DATA SHOWN
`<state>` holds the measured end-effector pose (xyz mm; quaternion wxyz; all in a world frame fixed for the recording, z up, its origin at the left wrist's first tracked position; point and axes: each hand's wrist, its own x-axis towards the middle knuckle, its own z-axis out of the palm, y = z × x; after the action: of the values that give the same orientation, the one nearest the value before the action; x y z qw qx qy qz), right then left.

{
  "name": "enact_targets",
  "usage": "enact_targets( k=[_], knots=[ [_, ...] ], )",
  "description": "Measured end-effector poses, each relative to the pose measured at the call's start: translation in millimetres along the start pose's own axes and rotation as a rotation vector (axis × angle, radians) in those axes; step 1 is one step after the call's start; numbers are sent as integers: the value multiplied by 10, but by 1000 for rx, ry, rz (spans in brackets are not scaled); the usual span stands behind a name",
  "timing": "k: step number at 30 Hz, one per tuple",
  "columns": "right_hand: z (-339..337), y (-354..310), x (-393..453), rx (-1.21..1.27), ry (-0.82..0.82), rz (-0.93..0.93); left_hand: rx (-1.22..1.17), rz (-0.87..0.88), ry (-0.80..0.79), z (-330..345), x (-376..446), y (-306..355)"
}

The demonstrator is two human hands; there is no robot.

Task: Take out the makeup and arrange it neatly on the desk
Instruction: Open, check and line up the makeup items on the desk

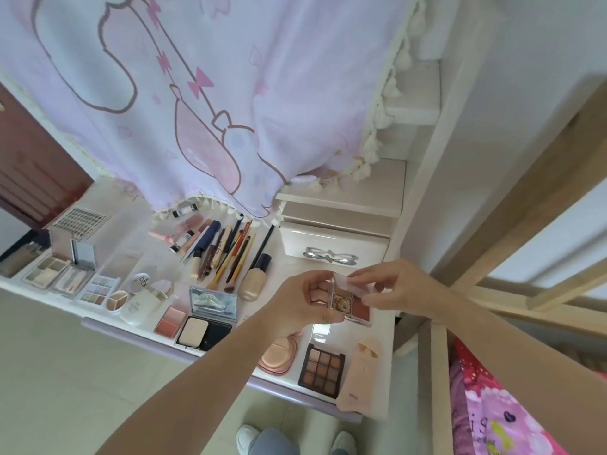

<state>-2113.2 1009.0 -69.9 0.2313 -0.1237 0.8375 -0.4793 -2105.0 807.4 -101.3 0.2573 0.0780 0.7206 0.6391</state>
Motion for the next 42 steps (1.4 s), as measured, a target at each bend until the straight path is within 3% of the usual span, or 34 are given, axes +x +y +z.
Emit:
enact_targets(
  k=[3,6,8,16,22,27,37,42],
  knots=[
    [-101,102,-1,168,8,77,9,-7,-44,50,85,-33],
    [-175,296,51,556,163,139,66,-16,-74,137,232,-98],
    [-170,429,82,614,268,202,162,-37,-67,229,362,-149],
    [-5,1011,335,397,359,368,949,-111,-118,511,854,-378],
    [132,1285,542,264,332,454,896,-330,-240,505,1130,-583],
    [197,1363,657,201,331,511,955,-431,-234,508,1263,-698],
    [189,1393,727,-43,366,562,937,-369,-160,411,1226,-678],
    [345,1318,628,-248,375,464,1029,-172,133,4,949,-605]
  ],
)
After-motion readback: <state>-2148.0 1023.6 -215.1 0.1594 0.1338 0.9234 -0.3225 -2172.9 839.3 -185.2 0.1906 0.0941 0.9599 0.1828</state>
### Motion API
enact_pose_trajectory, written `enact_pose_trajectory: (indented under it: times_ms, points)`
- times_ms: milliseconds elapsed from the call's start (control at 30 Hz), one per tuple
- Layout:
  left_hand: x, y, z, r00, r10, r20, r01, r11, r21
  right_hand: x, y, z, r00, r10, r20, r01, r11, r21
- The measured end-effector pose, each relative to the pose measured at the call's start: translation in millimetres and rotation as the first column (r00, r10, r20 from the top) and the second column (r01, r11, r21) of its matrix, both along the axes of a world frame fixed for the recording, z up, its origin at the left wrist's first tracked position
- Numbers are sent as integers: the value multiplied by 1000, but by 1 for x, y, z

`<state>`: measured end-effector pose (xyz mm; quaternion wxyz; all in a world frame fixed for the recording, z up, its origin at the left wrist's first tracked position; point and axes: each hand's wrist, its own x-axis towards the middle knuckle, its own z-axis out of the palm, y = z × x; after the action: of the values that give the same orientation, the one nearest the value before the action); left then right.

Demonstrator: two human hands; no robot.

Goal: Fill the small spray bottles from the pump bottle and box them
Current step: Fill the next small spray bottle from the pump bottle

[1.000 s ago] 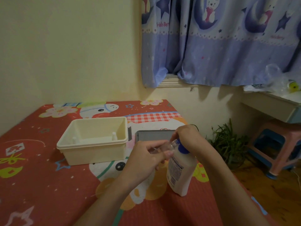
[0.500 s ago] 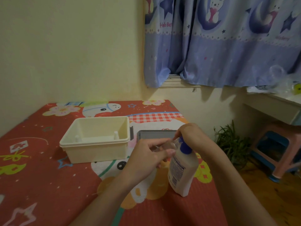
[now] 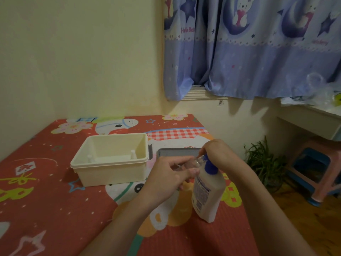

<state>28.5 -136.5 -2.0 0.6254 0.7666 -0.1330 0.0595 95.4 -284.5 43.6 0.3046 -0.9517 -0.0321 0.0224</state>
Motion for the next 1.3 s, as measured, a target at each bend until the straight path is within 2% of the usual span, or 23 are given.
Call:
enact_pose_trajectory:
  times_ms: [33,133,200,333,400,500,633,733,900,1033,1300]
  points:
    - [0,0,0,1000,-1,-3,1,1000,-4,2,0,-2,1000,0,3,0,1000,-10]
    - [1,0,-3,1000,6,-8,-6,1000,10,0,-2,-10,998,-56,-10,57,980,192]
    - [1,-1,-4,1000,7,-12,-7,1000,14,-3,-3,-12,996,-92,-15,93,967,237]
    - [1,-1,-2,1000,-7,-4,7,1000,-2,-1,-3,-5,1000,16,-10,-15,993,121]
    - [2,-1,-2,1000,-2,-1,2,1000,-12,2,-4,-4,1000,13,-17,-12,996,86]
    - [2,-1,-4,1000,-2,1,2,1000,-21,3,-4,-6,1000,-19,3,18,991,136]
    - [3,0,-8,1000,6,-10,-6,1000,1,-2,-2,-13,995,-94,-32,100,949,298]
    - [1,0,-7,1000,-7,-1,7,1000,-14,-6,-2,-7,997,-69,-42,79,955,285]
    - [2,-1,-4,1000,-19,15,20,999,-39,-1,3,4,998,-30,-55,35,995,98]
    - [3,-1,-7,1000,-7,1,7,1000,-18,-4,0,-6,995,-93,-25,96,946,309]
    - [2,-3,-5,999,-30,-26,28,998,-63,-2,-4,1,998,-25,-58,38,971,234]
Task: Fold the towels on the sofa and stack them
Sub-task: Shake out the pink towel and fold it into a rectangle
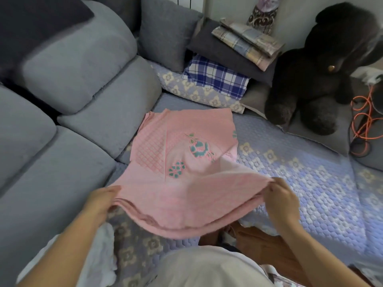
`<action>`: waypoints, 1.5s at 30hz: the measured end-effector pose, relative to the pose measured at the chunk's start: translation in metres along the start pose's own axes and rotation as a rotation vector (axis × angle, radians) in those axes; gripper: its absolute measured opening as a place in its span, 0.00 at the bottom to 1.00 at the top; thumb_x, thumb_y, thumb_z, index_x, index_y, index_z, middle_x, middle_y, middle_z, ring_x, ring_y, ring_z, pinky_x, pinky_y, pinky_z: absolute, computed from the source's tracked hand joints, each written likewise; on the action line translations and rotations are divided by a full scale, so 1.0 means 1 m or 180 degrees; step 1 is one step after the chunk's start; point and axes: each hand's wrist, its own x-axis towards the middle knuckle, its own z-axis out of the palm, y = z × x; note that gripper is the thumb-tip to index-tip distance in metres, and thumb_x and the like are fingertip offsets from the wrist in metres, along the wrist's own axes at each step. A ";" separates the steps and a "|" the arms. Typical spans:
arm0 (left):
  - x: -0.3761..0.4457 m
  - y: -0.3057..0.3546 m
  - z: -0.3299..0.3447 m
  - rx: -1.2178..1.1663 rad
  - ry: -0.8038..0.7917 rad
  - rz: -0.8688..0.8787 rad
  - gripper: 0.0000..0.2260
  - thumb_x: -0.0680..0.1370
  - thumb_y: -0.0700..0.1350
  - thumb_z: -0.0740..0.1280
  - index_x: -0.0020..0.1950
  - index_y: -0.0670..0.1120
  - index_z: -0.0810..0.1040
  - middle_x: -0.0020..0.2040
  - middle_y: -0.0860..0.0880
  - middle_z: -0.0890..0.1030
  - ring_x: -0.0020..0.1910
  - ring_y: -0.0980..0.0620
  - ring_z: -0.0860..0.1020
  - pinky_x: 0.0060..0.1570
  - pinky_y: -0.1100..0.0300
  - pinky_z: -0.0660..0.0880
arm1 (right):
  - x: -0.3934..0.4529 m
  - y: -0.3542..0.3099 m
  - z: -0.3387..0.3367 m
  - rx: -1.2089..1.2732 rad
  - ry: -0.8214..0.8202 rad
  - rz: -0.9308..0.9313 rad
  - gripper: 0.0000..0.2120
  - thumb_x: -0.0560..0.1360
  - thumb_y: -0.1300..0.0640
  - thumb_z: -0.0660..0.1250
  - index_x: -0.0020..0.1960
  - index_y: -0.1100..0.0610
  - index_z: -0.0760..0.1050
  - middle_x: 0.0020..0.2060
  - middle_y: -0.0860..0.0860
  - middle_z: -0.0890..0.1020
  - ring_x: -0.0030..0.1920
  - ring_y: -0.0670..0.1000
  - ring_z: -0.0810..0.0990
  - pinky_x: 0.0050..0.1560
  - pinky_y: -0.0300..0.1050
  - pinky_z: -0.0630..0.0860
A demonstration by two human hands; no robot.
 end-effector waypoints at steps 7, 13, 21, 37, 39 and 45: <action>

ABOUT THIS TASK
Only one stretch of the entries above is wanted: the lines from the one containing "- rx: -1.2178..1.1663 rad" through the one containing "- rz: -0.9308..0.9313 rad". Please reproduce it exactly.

ANSWER TO THE PROBLEM
  - rx: -1.2178..1.1663 rad
  - ry: -0.8038..0.7917 rad
  - rz: -0.8688..0.8787 rad
  - gripper: 0.0000..0.2260
  - thumb_x: -0.0680..0.1370
  - thumb_y: -0.0700..0.1350
  - thumb_z: -0.0740..0.1280
  - index_x: -0.0020..0.1950
  - index_y: -0.0670..0.1120
  - index_z: -0.0810..0.1040
  - middle_x: -0.0020..0.2040
  - middle_y: -0.0860..0.0880
  - middle_z: -0.0890..0.1030
  - ring_x: -0.0020..0.1910
  - ring_y: -0.0980..0.0620
  - ring_z: -0.0860..0.1020
  - pinky_x: 0.0060..0.1570
  - pinky_y: -0.1100..0.0300
  - pinky_z: -0.0660..0.0880
arm1 (right):
  - x: -0.3934..0.4529 m
  - y: -0.3542..0.3099 m
  - z: -0.3387..0.3367 m
  - rx: -1.2089..1.2732 rad
  - ry: -0.8214..0.8202 rad
  - rz: -0.9308..0.9313 rad

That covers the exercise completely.